Rose Gottemoeller Appointed Distinguished Visiting Scholar

April 2, 2020

Former NATO Deputy Secretary General Rose Gottemoeller joins the James Martin Center for Nonproliferation Studies as a Distinguished Visiting Scholar. A distinguished arms-control expert with decades of service in the US government—in the Departments of State and Energy as well as the National Security Council—Gottemoeller was also the chief US negotiator of the 2010 New Strategic Arms Reduction Treaty (New START), which was signed by Presidents Barack Obama and Dmitry Medvedev on April 8, 2010.

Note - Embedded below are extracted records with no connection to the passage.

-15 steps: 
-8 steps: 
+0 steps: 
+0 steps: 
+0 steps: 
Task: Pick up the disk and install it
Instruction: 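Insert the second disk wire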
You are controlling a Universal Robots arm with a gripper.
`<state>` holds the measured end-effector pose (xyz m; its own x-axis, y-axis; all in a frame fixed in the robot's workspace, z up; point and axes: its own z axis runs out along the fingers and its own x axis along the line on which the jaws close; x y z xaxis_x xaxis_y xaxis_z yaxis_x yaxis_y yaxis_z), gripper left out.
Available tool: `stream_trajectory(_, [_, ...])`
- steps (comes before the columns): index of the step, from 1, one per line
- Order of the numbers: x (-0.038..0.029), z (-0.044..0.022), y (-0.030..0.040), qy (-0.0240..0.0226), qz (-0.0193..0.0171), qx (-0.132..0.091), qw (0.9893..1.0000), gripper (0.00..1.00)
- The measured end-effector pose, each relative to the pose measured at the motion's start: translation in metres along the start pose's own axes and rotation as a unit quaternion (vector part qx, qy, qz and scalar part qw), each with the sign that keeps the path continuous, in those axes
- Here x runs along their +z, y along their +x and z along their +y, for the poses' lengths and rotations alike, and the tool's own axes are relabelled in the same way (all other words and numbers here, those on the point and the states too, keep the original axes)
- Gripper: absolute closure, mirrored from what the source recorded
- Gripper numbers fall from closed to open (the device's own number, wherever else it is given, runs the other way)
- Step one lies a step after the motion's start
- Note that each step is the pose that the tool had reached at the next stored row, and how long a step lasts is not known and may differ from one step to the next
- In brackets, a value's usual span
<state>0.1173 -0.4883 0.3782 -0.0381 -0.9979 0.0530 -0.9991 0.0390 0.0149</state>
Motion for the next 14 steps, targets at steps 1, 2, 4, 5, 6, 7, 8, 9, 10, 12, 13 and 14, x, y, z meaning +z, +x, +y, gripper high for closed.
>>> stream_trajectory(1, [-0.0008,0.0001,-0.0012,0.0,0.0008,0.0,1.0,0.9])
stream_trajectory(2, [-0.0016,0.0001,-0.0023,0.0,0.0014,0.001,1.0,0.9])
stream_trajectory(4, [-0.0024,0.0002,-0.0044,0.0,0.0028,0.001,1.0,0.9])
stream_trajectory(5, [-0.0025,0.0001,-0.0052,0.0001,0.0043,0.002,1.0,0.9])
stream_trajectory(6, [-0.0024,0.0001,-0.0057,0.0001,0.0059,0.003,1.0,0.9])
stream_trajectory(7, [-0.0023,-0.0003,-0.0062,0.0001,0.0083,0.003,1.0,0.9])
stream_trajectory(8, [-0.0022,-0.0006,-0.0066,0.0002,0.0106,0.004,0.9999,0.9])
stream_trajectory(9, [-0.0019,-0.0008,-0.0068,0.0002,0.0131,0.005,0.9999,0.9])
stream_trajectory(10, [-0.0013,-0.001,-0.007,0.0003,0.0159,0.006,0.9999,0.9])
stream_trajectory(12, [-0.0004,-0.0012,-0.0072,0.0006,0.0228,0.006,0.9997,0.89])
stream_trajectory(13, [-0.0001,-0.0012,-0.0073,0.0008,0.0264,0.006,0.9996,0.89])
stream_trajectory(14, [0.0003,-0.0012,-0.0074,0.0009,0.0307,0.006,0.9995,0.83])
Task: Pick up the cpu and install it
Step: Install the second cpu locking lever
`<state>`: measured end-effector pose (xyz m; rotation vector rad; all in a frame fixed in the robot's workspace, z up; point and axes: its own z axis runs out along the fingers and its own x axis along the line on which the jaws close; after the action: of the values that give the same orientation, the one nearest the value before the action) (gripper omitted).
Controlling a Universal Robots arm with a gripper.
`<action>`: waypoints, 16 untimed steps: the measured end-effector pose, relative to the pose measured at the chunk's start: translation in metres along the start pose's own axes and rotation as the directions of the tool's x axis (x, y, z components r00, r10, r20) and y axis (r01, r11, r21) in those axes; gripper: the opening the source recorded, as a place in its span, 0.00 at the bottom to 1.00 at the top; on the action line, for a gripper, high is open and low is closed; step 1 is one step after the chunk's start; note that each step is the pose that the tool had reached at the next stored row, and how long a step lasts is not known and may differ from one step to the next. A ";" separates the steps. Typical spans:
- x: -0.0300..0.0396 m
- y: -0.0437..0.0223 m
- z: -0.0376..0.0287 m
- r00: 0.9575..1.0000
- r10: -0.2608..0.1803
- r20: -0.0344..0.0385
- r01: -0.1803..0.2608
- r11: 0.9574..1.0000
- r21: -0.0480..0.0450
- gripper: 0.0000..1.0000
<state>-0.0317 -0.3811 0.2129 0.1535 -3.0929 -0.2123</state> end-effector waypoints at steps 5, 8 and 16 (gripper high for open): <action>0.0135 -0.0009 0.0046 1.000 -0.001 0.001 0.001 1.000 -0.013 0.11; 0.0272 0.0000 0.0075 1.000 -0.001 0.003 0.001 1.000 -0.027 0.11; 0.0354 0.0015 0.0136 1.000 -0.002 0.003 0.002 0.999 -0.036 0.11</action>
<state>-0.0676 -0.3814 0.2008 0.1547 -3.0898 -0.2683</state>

Rose Gottemoeller, CNS Distinguished Visiting Scholar, and Former NATO Deputy Secretary General

Rose Gottemoeller, CNS Distinguished Visiting Scholar, and Former NATO Deputy Secretary General

“I have had the privilege to know Rose for over 25 years,” said Dr. William Potter, CNS founding director. “She is the consummate diplomat, Russian expert, and arms-control negotiator. I am thrilled to have her join the CNS team.” Dr. Potter continued: “It is especially auspicious to announce her CNS affiliation on the eve of the anniversary of the New START treaty, whose negotiation she facilitated.”

Currently, Gottemoeller is a Payne distinguished lecturer at the Center for International Security and Cooperation and a research fellow at the Hoover Institution. She had served as NATO deputy secretary general from October 2016–October 2019. For the five years prior, she served as under secretary for arms control and international security at the US Department of State. Previously, she was a senior associate with the Carnegie Endowment for International Peace, with joint appointments to the Nonproliferation and Russia programs. She served as the Director of the Carnegie Moscow Center in 2006-2008.

From 1998 to 2000, at the Department of Energy, she served as deputy under secretary for defense nuclear nonproliferation and as assistant secretary and director for nonproliferation and national security, where she was responsible for all nonproliferation cooperation with Russia and the Newly Independent States. From 1993 to 1994, she served on the National Security Council staff as director for Russia, Ukraine, and Eurasia Affairs, with responsibility for nuclear threat reduction in Russia, Ukraine, Kazakhstan, and Belarus. Fluent in Russian, Gottemoeller has also worked at the International Institute for Strategic Studies in London, as a social scientist at the RAND Corporation, and as a Council on Foreign Relations international affairs fellow, and has taught on Soviet military policy and Russian security at Georgetown University.